*** DATASET SECTION ***
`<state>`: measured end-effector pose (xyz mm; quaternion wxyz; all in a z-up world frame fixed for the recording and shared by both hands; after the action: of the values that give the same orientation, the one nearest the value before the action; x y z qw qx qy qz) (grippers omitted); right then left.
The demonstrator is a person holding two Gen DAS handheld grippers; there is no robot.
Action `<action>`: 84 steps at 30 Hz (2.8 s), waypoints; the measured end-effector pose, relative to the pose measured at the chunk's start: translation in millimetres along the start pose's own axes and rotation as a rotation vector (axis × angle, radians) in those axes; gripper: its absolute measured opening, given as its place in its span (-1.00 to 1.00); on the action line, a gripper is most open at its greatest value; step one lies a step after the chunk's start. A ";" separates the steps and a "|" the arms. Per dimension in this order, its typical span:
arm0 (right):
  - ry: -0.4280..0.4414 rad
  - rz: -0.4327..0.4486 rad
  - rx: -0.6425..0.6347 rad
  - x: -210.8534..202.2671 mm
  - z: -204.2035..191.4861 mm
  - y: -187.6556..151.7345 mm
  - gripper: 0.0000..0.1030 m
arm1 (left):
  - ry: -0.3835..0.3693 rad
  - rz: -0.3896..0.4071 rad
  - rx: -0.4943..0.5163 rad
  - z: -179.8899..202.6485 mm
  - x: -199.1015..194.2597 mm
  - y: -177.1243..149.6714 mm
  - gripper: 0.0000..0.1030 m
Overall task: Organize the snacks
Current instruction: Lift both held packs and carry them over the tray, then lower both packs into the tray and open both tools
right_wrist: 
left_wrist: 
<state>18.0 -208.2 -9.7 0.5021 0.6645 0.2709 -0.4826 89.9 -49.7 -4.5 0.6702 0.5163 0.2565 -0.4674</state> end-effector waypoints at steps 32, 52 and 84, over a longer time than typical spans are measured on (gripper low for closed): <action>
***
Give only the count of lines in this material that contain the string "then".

2